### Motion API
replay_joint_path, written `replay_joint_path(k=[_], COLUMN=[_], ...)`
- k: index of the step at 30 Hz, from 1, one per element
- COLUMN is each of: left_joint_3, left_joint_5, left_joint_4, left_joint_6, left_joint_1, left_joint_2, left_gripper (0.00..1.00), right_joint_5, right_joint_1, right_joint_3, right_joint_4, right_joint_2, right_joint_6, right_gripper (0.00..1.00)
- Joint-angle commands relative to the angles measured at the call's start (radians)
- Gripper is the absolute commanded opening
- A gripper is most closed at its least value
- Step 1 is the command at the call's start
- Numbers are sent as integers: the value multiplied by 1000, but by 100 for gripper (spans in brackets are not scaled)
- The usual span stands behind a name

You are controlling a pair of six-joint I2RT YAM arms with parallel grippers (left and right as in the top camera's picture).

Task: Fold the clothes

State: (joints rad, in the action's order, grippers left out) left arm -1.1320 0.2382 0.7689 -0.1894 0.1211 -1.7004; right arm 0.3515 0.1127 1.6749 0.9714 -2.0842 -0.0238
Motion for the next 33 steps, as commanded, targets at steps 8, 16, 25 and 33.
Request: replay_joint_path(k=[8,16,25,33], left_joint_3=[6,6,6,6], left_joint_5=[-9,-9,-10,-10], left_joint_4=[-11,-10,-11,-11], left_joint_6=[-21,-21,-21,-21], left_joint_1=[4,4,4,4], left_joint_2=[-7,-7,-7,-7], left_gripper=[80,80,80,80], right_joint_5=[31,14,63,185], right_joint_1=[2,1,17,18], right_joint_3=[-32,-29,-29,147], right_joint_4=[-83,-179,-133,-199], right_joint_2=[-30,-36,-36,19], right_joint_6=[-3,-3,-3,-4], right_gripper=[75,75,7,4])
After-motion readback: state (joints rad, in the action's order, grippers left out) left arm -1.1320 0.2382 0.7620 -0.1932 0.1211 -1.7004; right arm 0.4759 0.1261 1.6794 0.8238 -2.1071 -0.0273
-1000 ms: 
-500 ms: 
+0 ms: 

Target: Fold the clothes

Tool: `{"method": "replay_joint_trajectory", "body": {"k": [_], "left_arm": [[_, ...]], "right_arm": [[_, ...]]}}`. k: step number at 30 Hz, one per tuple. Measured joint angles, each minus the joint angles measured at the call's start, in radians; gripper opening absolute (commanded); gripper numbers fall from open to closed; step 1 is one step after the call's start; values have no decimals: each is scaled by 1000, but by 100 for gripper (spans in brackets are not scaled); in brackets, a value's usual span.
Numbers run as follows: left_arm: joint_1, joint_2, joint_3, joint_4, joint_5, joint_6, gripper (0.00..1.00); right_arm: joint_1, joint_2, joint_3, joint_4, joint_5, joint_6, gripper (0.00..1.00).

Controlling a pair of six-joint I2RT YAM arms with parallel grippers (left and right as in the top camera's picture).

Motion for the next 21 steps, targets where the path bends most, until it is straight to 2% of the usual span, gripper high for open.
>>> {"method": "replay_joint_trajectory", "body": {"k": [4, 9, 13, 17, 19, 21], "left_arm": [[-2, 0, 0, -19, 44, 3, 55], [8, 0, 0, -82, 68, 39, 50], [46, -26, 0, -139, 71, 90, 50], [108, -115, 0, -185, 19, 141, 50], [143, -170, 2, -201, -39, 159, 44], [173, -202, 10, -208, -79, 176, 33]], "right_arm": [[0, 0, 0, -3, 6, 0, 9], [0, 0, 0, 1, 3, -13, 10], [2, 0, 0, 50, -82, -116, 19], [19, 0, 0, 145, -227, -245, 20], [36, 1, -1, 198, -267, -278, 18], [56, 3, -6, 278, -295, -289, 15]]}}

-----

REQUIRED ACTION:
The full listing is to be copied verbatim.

SOLUTION TO THIS EXERCISE:
### Motion API
replay_joint_path, written `replay_joint_path(k=[_], COLUMN=[_], ...)`
- k: index of the step at 30 Hz, from 1, one per element
- COLUMN is each of: left_joint_3, left_joint_5, left_joint_4, left_joint_6, left_joint_1, left_joint_2, left_gripper (0.00..1.00), right_joint_5, right_joint_1, right_joint_3, right_joint_4, right_joint_2, right_joint_6, right_gripper (0.00..1.00)
- Joint-angle commands relative to the angles measured at the call's start (radians)
- Gripper is the absolute commanded opening
- A gripper is most closed at its least value
- Step 1 is the command at the call's start
- Numbers are sent as integers: the value multiplied by 1000, but by 100 for gripper (spans in brackets are not scaled)
- The usual span stands behind a name

You are controlling a pair of six-joint I2RT YAM arms with parallel grippers (left and right as in the top camera's picture).

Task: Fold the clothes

State: (joints rad, in the action's order, grippers left out) left arm -1.1320 0.2382 0.7689 -0.1894 0.1211 -1.7004; right arm 0.3515 0.1127 1.6749 0.9714 -2.0842 -0.0238
Motion for the next 33 steps, as commanded, targets at steps 8, 16, 25 and 33.
Request: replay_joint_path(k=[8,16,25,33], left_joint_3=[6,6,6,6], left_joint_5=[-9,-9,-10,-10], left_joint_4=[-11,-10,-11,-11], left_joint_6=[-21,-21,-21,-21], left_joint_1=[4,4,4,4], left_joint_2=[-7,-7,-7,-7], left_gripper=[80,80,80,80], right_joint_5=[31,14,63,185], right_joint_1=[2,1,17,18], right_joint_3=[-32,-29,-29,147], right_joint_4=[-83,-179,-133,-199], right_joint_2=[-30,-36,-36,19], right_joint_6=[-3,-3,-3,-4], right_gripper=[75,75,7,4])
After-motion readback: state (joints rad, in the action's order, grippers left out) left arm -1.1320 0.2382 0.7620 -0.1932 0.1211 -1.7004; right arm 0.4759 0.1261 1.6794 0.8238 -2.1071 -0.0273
-1000 ms: 
-500 ms: 
+0 ms: 

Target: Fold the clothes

Tool: `{"method": "replay_joint_trajectory", "body": {"k": [_], "left_arm": [[_, ...]], "right_arm": [[_, ...]]}}`. k: step number at 30 Hz, one per tuple. Measured joint angles, each minus the joint angles measured at the call's start, in radians; gripper opening absolute (commanded); gripper numbers fall from open to closed; step 1 is one step after the call's start; values have no decimals: each is scaled by 1000, but by 100 for gripper (spans in brackets are not scaled); in brackets, a value's usual span.
Numbers run as follows: left_arm: joint_1, joint_2, joint_3, joint_4, joint_5, joint_6, gripper (0.00..1.00); right_arm: joint_1, joint_2, joint_3, joint_4, joint_5, joint_6, gripper (0.00..1.00).

Controlling a pair of six-joint I2RT YAM arms with parallel grippers (left and right as in the top camera's picture).

Motion for the next 21 steps, targets where the path bends most, until it is straight to 2% of the usual span, gripper high for open.
>>> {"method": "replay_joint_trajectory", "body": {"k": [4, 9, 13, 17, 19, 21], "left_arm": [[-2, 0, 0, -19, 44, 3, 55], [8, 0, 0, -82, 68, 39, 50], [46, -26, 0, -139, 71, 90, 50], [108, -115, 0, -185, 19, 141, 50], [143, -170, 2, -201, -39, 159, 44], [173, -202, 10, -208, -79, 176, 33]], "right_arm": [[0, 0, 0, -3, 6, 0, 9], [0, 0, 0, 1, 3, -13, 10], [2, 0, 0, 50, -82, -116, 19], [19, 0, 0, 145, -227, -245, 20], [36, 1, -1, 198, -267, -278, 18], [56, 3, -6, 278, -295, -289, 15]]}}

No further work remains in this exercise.